Fitting a projection DPP by maximizing a sum of log determinants

Hi! I am trying to solve the following optimization problem where I am trying to estimate the L-matrix of a projection determinantal point process (DPP) which is known to be of form U U^T where U is an M \times N matrix with orthonormal columns. This is done by maximizing the following likelihood:

f(L) = \sum_{\mathcal I \in Y} \operatorname{logdet} L_\mathcal{I},

where Y contains sampled order-N subsets of \{1, \dots, M\} and L_\mathcal{I} is L indexed at indices \mathcal I (L[ℐ, ℐ] in Julia syntax). AFAIU, this likelihood is non-convex and the problem is also overspecified since U is only determined up to its span.

I tried using JuMP.jl at first, but did not find a way to implement constraints on matrices. Then I tried Nonconvex.jl, but none of the solvers I could find seemed to be able to handle the equality constraints needed to ensure U is orthonormal. I ended up using NLopt.jl directly with the ISRES solver as that seemed to be the only global optimizer able to handle equality constraints.

Here, I am generating artificial samples from a known U at first and then trying to fit another matrix U^\prime to those observations:

using Determinantal, LinearAlgebra, FHist

const N, M = 3, 10
U = qr(randn(M, M)).Q[:, 1:N]
dpp1 = ProjectionEnsemble(U)

function sample_dpp(dpp, n, ::Val{N}) where {N}
    hist = Hist3D(; binedges = ntuple(_ -> 0.5:10.5, N))
    for _ in 1:n
        x = Determinantal.sample(dpp)
        atomic_push!(hist, ntuple(i -> x[i], N)...)
    end
    return hist
end
hist1 = sample_dpp(dpp1, 10^7, Val(N))
const n = bincounts(hist1)


using NLopt, DifferentiationInterface, Mooncake

function objective(U)
    L = U * U'
    sum(pairs(IndexCartesian(), n)) do (I, n)
        iszero(n) && return n
        i = [Tuple(I)...]
        x, sign = logabsdet(L[i, i])
        sign ≤ 0 ? -Inf : n * x
    end
end
const objective_prep = prepare_gradient(objective, AutoMooncake(; config = nothing), U)
function constraint(x)
    U = reshape(x, M, N)
    [dot(U[:, i], U[:, j]) - (i == j) for (i, j) in Iterators.product(1:N, 1:N) if i ≤ j]
end
const constraint_prep = prepare_jacobian(constraint, AutoMooncake(; config = nothing), vec(U))

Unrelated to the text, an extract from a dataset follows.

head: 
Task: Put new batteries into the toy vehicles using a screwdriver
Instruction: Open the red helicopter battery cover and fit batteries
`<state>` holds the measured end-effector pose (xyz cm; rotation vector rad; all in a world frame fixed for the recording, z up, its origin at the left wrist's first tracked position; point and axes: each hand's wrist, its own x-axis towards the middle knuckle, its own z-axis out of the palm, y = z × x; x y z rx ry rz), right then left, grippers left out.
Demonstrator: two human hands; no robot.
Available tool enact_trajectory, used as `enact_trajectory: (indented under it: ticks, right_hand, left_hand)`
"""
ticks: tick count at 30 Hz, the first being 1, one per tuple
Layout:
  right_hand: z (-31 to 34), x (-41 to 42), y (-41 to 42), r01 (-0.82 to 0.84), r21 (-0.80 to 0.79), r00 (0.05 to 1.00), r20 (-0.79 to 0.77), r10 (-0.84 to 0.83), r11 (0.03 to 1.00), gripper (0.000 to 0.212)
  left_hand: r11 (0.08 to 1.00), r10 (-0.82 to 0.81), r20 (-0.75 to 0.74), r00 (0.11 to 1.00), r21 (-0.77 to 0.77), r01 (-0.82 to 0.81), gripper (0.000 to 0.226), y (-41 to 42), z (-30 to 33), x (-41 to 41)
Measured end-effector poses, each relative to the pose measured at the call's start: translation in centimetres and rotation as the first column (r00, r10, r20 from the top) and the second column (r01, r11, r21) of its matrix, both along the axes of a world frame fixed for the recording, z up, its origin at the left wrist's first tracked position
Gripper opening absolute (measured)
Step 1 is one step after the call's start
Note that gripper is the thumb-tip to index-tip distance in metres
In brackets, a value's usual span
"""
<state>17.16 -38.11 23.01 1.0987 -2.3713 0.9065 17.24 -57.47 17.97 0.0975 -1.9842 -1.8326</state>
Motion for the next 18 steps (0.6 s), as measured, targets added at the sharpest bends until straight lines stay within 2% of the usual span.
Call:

opt = NLopt.Opt(:GN_ISRES, M * N)
NLopt.lower_bounds!(opt, -ones(M * N))
NLopt.upper_bounds!(opt, ones(M * N))
NLopt.xtol_rel!(opt, 1e-12)
NLopt.max_objective!(opt, function (x::Vector, grad::Vector)
    U = reshape(x, M, N)
    if length(grad) > 0
        return value_and_gradient!(objective, reshape(grad, M, N), objective_prep, AutoMooncake(; config = nothing), U)[1]
    else
        return objective(U)
    end
end)
NLopt.equality_constraint!(opt, function (result::Vector{Float64}, x::Vector{Float64}, grad::Matrix{Float64})
    if length(grad) > 0
        r, jac = value_and_jacobian(constraint, constraint_prep, AutoMooncake(; config = nothing), x)
        grad .= jac'
    else
        r = constraint(x)
    end
    result .= r
    return
end, fill(1e-12, N * (N + 1) ÷ 2))
min_f, min_x, ret = NLopt.optimize(opt, vec(qr(randn(M, M)).Q[:, 1:N]))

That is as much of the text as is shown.